Supplied material:
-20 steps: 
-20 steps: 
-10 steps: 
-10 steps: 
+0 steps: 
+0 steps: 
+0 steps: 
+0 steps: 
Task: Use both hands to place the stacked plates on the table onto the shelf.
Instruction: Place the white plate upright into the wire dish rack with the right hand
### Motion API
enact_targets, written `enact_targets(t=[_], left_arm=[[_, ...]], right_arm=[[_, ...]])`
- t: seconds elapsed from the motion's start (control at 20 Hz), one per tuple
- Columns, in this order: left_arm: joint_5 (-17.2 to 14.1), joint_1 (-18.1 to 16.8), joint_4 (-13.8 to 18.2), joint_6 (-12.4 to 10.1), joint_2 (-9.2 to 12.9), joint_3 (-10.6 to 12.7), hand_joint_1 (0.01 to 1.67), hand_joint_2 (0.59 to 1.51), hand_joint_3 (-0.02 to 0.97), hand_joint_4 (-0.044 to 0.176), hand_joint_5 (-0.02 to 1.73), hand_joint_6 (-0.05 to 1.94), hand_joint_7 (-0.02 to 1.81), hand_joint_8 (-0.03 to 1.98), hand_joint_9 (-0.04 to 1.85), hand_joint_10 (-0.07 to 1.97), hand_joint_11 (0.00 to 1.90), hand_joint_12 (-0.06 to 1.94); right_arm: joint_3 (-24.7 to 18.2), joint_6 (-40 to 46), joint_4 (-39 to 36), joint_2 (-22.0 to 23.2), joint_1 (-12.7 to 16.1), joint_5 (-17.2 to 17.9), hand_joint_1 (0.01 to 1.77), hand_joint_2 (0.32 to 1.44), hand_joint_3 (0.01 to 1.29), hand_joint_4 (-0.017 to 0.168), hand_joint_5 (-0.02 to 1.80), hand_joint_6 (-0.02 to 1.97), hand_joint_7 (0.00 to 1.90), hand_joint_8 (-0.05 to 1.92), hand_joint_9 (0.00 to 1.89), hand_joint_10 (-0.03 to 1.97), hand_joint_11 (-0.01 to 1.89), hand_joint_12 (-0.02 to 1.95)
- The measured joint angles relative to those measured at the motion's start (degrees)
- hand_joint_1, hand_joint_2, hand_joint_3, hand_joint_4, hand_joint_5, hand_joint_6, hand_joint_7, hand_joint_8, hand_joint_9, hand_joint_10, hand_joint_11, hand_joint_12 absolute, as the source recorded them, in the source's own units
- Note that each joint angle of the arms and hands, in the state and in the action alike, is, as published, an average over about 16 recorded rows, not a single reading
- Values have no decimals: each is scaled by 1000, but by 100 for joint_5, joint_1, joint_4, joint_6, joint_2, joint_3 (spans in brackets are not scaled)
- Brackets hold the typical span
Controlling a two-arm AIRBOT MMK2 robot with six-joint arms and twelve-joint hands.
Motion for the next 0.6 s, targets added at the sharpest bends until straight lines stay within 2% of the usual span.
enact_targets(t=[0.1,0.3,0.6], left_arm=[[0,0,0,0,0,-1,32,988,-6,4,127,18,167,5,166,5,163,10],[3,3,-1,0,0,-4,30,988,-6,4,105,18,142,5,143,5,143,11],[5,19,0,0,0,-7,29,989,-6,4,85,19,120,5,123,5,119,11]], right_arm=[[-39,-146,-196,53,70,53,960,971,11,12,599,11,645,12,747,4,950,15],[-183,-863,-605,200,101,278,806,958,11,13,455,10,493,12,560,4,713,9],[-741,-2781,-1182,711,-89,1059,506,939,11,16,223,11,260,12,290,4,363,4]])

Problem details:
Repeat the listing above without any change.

Answer:
-20 steps: 
-20 steps: 
-10 steps: 
-10 steps: 
+0 steps: 
+0 steps: 
+0 steps: 
+0 steps: 
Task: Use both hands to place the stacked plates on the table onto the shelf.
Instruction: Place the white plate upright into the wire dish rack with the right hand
### Motion API
enact_targets, written `enact_targets(t=[_], left_arm=[[_, ...]], right_arm=[[_, ...]])`
- t: seconds elapsed from the motion's start (control at 20 Hz), one per tuple
- Columns, in this order: left_arm: joint_5 (-17.2 to 14.1), joint_1 (-18.1 to 16.8), joint_4 (-13.8 to 18.2), joint_6 (-12.4 to 10.1), joint_2 (-9.2 to 12.9), joint_3 (-10.6 to 12.7), hand_joint_1 (0.01 to 1.67), hand_joint_2 (0.59 to 1.51), hand_joint_3 (-0.02 to 0.97), hand_joint_4 (-0.044 to 0.176), hand_joint_5 (-0.02 to 1.73), hand_joint_6 (-0.05 to 1.94), hand_joint_7 (-0.02 to 1.81), hand_joint_8 (-0.03 to 1.98), hand_joint_9 (-0.04 to 1.85), hand_joint_10 (-0.07 to 1.97), hand_joint_11 (0.00 to 1.90), hand_joint_12 (-0.06 to 1.94); right_arm: joint_3 (-24.7 to 18.2), joint_6 (-40 to 46), joint_4 (-39 to 36), joint_2 (-22.0 to 23.2), joint_1 (-12.7 to 16.1), joint_5 (-17.2 to 17.9), hand_joint_1 (0.01 to 1.77), hand_joint_2 (0.32 to 1.44), hand_joint_3 (0.01 to 1.29), hand_joint_4 (-0.017 to 0.168), hand_joint_5 (-0.02 to 1.80), hand_joint_6 (-0.02 to 1.97), hand_joint_7 (0.00 to 1.90), hand_joint_8 (-0.05 to 1.92), hand_joint_9 (0.00 to 1.89), hand_joint_10 (-0.03 to 1.97), hand_joint_11 (-0.01 to 1.89), hand_joint_12 (-0.02 to 1.95)
- The measured joint angles relative to those measured at the motion's start (degrees)
- hand_joint_1, hand_joint_2, hand_joint_3, hand_joint_4, hand_joint_5, hand_joint_6, hand_joint_7, hand_joint_8, hand_joint_9, hand_joint_10, hand_joint_11, hand_joint_12 absolute, as the source recorded them, in the source's own units
- Note that each joint angle of the arms and hands, in the state and in the action alike, is, as published, an average over about 16 recorded rows, not a single reading
- Values have no decimals: each is scaled by 1000, but by 100 for joint_5, joint_1, joint_4, joint_6, joint_2, joint_3 (spans in brackets are not scaled)
- Brackets hold the typical span
Controlling a two-arm AIRBOT MMK2 robot with six-joint arms and twelve-joint hands.
Motion for the next 0.6 s, targets added at the sharpest bends until straight lines stay within 2% of the usual span.
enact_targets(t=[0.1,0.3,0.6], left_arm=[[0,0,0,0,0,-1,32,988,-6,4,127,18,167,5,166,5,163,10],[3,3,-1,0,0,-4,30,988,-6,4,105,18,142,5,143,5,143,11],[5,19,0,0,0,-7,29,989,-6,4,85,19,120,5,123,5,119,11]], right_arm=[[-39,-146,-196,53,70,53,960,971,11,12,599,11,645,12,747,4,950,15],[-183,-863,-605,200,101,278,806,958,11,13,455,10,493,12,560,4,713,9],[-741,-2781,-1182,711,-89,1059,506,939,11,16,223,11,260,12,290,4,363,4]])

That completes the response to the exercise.